EXERCISE AIM:
Please print each record exactly, omitting none of them.
INPUT FOR THIS TASK below:
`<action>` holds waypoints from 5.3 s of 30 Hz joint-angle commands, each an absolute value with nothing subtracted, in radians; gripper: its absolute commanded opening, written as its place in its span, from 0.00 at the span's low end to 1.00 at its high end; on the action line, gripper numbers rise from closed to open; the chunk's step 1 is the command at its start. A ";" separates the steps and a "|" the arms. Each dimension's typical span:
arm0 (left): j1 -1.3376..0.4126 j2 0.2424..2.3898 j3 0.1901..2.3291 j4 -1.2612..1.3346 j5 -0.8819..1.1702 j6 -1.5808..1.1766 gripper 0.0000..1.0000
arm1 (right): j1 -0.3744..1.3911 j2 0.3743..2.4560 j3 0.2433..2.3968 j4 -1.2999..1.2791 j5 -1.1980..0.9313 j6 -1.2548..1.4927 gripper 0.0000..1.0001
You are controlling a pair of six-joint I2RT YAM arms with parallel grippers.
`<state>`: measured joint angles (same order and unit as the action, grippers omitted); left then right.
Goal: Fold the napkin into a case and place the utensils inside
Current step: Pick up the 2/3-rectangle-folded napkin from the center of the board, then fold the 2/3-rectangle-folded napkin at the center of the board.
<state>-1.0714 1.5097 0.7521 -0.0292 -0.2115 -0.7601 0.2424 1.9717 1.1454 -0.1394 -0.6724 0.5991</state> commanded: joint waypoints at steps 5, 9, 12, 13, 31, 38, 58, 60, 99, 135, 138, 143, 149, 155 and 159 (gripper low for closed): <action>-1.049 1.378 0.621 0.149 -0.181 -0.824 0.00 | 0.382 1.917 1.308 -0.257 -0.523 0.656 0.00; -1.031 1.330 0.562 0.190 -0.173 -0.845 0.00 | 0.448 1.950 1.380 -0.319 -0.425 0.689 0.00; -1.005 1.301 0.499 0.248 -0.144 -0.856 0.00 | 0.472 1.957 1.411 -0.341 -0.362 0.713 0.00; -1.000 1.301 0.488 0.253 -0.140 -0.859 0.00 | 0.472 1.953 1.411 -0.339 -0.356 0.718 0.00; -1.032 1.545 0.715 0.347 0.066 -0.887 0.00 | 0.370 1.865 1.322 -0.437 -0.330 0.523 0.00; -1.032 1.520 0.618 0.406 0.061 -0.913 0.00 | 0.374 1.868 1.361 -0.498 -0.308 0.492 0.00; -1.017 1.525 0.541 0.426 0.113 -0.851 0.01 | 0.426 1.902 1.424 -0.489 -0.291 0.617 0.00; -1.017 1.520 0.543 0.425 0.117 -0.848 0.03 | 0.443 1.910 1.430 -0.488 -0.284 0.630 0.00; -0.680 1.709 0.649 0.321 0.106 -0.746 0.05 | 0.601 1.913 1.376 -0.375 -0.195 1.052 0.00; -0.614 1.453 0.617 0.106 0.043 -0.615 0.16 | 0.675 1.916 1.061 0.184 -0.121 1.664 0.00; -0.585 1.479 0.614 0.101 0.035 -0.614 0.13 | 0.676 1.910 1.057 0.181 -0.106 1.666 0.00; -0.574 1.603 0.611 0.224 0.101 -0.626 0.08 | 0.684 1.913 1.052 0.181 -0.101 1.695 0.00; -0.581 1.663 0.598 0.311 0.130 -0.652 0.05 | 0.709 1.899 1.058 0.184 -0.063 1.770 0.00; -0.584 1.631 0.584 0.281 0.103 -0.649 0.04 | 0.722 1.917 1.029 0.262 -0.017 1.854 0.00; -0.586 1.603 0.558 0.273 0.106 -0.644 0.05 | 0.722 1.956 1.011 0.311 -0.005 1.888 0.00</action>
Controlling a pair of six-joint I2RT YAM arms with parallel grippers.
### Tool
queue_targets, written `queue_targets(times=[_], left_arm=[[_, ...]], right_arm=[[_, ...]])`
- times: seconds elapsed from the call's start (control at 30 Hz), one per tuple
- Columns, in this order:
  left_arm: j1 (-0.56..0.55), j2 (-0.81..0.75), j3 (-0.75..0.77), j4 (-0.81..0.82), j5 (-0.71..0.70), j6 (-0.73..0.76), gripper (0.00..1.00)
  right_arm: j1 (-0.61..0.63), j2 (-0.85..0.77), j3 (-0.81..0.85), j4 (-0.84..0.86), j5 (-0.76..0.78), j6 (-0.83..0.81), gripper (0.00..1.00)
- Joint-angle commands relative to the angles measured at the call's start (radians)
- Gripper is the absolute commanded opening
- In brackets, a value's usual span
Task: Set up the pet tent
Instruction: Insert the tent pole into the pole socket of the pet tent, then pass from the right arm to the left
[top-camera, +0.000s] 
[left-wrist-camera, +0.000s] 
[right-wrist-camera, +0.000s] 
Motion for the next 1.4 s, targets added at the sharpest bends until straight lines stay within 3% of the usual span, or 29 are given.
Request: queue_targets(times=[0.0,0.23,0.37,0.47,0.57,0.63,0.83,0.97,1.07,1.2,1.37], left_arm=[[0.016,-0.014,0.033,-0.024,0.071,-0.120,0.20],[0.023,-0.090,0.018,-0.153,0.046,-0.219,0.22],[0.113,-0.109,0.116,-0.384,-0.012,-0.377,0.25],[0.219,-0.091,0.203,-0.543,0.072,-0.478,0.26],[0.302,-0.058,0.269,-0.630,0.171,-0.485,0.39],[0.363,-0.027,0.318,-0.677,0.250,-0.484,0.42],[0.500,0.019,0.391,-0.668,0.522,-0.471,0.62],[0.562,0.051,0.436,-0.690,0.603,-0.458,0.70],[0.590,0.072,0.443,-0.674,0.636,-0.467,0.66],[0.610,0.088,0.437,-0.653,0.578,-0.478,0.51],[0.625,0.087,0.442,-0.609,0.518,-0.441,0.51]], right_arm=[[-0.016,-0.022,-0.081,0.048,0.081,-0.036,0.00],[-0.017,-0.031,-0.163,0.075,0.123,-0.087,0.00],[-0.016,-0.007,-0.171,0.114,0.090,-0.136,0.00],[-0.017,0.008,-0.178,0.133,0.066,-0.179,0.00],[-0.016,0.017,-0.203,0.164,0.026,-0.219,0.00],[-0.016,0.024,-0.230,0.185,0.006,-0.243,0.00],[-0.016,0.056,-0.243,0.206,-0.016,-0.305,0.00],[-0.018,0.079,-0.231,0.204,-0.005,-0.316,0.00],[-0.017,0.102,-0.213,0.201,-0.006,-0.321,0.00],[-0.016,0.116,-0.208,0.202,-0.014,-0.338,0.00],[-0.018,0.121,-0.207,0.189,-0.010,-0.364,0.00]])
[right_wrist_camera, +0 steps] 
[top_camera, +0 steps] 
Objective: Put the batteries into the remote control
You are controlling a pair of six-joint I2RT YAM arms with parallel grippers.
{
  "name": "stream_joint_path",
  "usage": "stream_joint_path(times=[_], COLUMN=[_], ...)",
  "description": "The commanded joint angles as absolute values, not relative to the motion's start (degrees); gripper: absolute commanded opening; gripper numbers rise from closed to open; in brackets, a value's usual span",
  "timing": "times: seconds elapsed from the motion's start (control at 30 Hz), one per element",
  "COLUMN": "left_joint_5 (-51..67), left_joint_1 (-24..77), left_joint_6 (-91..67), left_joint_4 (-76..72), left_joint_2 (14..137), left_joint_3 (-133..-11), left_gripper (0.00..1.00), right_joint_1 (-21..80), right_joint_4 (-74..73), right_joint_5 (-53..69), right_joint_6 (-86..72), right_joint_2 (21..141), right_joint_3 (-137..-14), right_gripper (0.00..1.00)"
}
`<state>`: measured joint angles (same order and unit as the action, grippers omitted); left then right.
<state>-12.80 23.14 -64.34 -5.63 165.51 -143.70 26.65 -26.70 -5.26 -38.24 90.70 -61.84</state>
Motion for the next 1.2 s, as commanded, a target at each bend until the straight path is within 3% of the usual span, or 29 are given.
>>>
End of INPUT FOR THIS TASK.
SOLUTION TO THIS EXERCISE:
`<action>` holds waypoints from 5.3 s of 30 Hz joint-angle commands, each an absolute value with nothing subtracted, in radians; gripper: its absolute commanded opening, written as its place in its span, from 0.00 at the span's low end to 1.00 at its high end; on the action line, gripper numbers rise from closed to open; the chunk's step 1 is the command at its start. A ";" separates the steps and a "|" the arms. Each dimension's typical span:
arm0 (left): j1 -1.3376..0.4126 j2 0.2424..2.3898 j3 0.1901..2.3291 j4 -1.2612..1.3346 j5 -0.8819..1.1702 j6 -1.5808..1.1766 gripper 0.0000..1.0000
arm1 (right): j1 -0.3744..1.3911 j2 0.3743..2.4560 j3 0.2433..2.3968 j4 -1.2999..1.2791 j5 -1.1980..0.9313 j6 -1.2548..1.4927 gripper 0.0000..1.0001
You are controlling a pair of six-joint I2RT YAM arms with parallel grippers.
`<state>`: measured joint angles (same order and unit as the action, grippers omitted); left then right.
Goal: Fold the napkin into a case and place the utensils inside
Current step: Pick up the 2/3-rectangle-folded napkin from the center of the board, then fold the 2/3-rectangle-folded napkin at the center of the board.
<state>-1.0714 1.5097 0.7521 -0.0292 -0.2115 -0.7601 0.2424 1.9717 1.1454 -0.1394 -0.6724 0.5991</state> commanded: joint waypoints at steps 5, 9, 12, 13, 31, 38, 58, 60, 99, 135, 138, 143, 149, 155 and 159 (gripper low for closed): <action>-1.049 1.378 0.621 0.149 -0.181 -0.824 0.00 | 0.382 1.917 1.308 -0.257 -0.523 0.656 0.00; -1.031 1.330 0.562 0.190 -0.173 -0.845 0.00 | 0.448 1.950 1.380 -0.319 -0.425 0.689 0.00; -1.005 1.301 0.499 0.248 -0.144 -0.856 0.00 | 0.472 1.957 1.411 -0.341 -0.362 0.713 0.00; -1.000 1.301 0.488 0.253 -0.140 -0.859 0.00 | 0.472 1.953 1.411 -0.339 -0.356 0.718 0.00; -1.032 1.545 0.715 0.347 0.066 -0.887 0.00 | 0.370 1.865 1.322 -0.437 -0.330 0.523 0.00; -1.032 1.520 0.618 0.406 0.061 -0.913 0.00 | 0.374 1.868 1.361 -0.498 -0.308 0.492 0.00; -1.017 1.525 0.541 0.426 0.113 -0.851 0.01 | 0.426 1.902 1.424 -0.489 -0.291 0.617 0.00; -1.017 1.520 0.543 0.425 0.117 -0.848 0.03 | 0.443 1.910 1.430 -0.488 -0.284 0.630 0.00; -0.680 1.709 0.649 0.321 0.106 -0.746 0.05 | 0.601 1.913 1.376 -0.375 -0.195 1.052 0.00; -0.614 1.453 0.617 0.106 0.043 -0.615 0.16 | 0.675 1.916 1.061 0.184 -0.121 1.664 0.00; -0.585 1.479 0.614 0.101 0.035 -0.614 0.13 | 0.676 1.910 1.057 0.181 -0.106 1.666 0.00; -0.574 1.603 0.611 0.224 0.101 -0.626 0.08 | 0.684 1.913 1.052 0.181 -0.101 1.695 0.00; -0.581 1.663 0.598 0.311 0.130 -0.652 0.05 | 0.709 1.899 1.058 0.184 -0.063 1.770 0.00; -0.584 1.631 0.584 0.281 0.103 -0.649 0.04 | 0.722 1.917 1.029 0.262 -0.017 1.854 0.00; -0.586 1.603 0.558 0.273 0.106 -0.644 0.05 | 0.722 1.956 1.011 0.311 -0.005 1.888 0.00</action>
Controlling a pair of six-joint I2RT YAM arms with parallel grippers.
### Tool
queue_targets, written `queue_targets(times=[_], left_arm=[[_, ...]], right_arm=[[_, ...]])`
- times: seconds elapsed from the call's start (control at 30 Hz), one per tuple
- Columns, in this order:
  left_arm: j1 (-0.56..0.55), j2 (-0.81..0.75), j3 (-0.75..0.77), j4 (-0.81..0.82), j5 (-0.71..0.70), j6 (-0.73..0.76), gripper (0.00..1.00)
  right_arm: j1 (-0.61..0.63), j2 (-0.85..0.77), j3 (-0.81..0.85), j4 (-0.84..0.86), j5 (-0.76..0.78), j6 (-0.83..0.81), gripper (0.00..1.00)
- Joint-angle commands relative to the angles measured at the call's start (radians)
- Gripper is the absolute commanded opening
- In brackets, a value's usual span
Task: Set up the pet tent
Instruction: Insert the tent pole into the pole socket of the pet tent, then pass from the right arm to the left
[top-camera, +0.000s] 
[left-wrist-camera, +0.000s] 
[right-wrist-camera, +0.000s] 
Motion for the next 1.4 s, targets added at the sharpest bends until straight lines stay within 3% of the usual span, or 29 are given.
Request: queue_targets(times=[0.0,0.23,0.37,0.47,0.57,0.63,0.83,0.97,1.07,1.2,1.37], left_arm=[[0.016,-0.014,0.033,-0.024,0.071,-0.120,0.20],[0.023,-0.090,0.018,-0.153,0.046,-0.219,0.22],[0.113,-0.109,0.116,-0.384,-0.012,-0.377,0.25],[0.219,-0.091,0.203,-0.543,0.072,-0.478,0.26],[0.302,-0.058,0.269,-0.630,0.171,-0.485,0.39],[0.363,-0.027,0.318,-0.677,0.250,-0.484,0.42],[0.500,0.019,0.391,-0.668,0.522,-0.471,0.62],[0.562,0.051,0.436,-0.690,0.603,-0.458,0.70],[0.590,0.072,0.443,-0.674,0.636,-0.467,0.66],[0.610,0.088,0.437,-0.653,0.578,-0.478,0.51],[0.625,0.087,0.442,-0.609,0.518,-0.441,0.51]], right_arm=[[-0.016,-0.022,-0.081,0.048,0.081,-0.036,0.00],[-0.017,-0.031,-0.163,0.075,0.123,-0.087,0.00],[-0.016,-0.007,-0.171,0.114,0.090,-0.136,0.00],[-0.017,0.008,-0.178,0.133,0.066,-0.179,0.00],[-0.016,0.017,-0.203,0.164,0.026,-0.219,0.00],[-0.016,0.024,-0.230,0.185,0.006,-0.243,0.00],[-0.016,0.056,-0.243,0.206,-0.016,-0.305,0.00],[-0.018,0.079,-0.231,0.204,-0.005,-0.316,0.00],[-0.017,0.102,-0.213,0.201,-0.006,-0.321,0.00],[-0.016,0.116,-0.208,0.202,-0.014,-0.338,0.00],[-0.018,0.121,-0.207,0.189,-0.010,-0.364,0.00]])
[right_wrist_camera, +0 steps] 
[top_camera, +0 steps] 
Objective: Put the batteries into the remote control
You are controlling a pair of six-joint I2RT YAM arms with parallel grippers.
{
  "name": "stream_joint_path",
  "usage": "stream_joint_path(times=[_], COLUMN=[_], ...)",
  "description": "The commanded joint angles as absolute values, not relative to the motion's start (degrees); gripper: absolute commanded opening; gripper numbers rise from closed to open; in brackets, a value's usual span",
  "timing": "times: seconds elapsed from the motion's start (control at 30 Hz), one per element",
  "COLUMN": "left_joint_5 (-51..67), left_joint_1 (-24..77), left_joint_6 (-91..67), left_joint_4 (-76..72), left_joint_2 (14..137), left_joint_3 (-133..-11), left_gripper (0.00..1.00), right_joint_1 (-21..80), right_joint_4 (-74..73), right_joint_5 (-53..69), right_joint_6 (-86..72), right_joint_2 (21..141), right_joint_3 (-137..-14), right_gripper (0.00..1.00)"
}
`<state>`: measured joint angles (same order and unit as the action, grippers omitted); left then right.
<state>-12.80 23.14 -64.34 -5.63 165.51 -143.70 26.65 -26.70 -5.26 -38.24 90.70 -61.84</state>
Motion for the next 1.2 s, as commanded, a target at each bend until the straight path is within 3% of the usual span, or 29 are given.
>>>

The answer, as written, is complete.